Arapçada twf kökünden taifa(t), “ birini etrafındaki zümre, ekip mürettebat”. Yine tafa, “etrafından dolandı”; tavaf, “dolanma; Kabe’nin etrafında dolaşma ”. Aramice twp “nehrin taşması, su baskını. Yani menzili tufan olan çıkış. Kelime ve kavramların bağrındaki (permütasyon / büyük iştikak) harflerin sıralı yer değiştirmesi, örtmeyi, gizlemeyi de içeriyor. Kelime harflerinin yerlerinin değiştirmesiyle oluşan kavramsal “saklı tarihe” göre tüm medeniyetler kararlı/semptomik taifecilikten çöküyor, sonucuna varabiliriz.
- Anayasal Millet, bu terim anayasal devlet olarak kullanıla gelmesi, milleti devlet organizasyonuna vekalet veren kılıyor. Oysa toplumsal vekalet sisteminin bireyleri sahip oldukları “hilafsız hakimiyete” yabancılaştırdığı artık su götürmez bir gerçektir. Dolayım profesyonelleştikçe hak sahibi hakkına yabancılaşır.
Bütün’e dair Bütünsellik terimleriyle, varlık alemiyle dolaylı- bilinçsiz, doğrudan- bilinçli birliğimizi ve gözetmemizi amaçlıyorum.
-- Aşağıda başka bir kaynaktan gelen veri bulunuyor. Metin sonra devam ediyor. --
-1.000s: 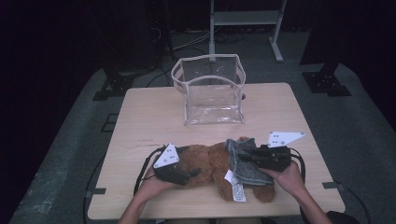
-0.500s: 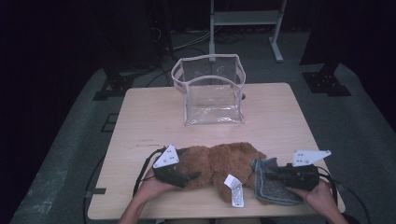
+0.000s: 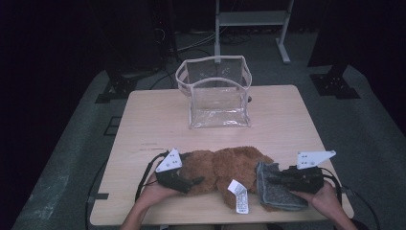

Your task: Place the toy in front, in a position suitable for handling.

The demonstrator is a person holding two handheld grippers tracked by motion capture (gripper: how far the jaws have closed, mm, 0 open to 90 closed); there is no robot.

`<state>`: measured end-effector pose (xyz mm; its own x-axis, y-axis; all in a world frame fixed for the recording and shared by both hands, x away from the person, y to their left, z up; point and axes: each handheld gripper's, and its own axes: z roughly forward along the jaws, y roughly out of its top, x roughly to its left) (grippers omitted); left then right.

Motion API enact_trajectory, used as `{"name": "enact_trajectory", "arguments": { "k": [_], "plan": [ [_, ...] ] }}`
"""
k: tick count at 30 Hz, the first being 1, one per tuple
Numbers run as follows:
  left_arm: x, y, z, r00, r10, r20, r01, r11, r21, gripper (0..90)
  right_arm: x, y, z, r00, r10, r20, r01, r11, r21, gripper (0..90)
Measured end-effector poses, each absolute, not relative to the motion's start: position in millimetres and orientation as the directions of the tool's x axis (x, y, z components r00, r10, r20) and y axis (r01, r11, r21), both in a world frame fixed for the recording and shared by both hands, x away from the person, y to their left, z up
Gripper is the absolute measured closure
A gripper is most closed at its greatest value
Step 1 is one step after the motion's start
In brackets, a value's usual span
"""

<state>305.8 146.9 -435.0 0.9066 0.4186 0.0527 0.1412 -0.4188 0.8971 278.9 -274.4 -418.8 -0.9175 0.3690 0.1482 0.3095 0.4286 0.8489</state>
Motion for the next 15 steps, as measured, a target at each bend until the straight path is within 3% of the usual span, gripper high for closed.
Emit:
{"name": "enact_trajectory", "arguments": {
  "k": [4,10,15],
  "plan": [
    [309,148,-434,0.9,0.431,0.071,0.128,-0.415,0.901,8.9,290,-254,-427,-0.925,0.36,0.12,0.293,0.477,0.829,78.2],
    [324,159,-430,0.875,0.479,0.073,0.151,-0.414,0.897,9.4,323,-240,-426,-0.91,0.402,0.101,0.295,0.456,0.84,77.9],
    [324,163,-435,0.881,0.47,0.052,0.16,-0.4,0.902,9.4,327,-246,-430,-0.918,0.375,0.13,0.303,0.45,0.84,77.9]
  ]
}}
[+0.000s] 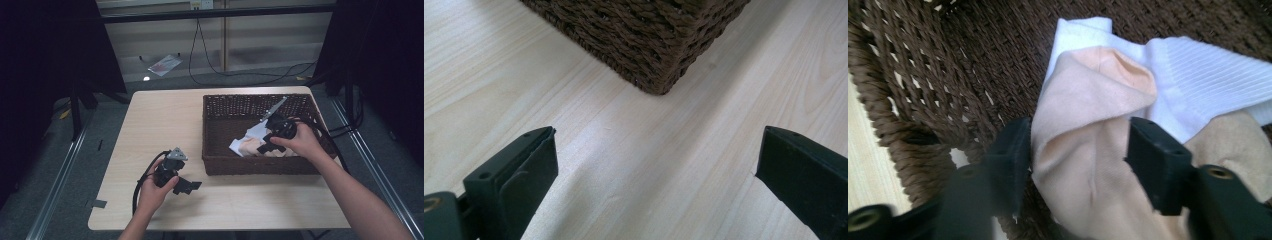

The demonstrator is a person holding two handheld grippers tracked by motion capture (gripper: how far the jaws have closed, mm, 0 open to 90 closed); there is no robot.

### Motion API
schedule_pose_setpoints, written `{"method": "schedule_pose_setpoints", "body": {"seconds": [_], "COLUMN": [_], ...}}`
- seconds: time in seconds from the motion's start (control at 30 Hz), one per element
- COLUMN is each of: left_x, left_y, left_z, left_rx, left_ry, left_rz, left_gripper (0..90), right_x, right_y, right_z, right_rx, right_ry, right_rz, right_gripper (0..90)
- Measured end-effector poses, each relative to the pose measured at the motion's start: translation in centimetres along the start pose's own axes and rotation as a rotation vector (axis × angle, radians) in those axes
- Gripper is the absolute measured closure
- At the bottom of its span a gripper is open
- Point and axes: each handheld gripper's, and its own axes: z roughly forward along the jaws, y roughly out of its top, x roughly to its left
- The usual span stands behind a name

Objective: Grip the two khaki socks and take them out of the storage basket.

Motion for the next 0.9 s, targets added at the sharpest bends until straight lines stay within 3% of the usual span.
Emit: {"method": "schedule_pose_setpoints", "body": {"seconds": [0.03,0.17,0.23,0.6,0.73,0.9], "left_x": [0.0,0.0,0.0,0.0,-0.1,-0.1], "left_y": [0.0,0.0,0.0,0.0,0.0,0.0], "left_z": [0.0,-0.1,-0.1,-0.2,-0.1,-0.1], "left_rx": [-0.002,-0.006,-0.009,-0.011,-0.018,-0.011], "left_ry": [0.000,0.005,0.004,0.007,0.012,0.002], "left_rz": [-0.001,-0.004,-0.005,-0.005,-0.009,-0.005], "left_gripper": [2.7,2.7,2.7,2.7,2.7,2.7], "right_x": [0.1,0.2,0.1,0.1,-0.1,-0.3], "right_y": [0.0,0.0,0.0,0.2,0.3,0.5], "right_z": [0.2,0.5,0.5,-2.2,-4.2,-6.2], "right_rx": [0.009,0.028,0.036,0.015,-0.017,-0.025], "right_ry": [0.013,0.034,0.040,0.079,0.105,0.098], "right_rz": [0.004,-0.009,-0.014,-0.006,0.004,0.005], "right_gripper": [59.9,81.9,87.4,89.3,89.2,89.2]}}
- Kara delikler, bulutsu gök adalar içindeki “azimli” yakıt tüketen yıldızların (olimpik sporculara benzer) oburlukları sonunda patlamaya; sonrasında, patlamanın merkezinde görünen evreni oluşturan karanlık enerjiye kanal açar. Sanki bu oluşumlar, görülen maddi evrenin kozmik tekamül yolunda geri dönüşüm mevzileridir.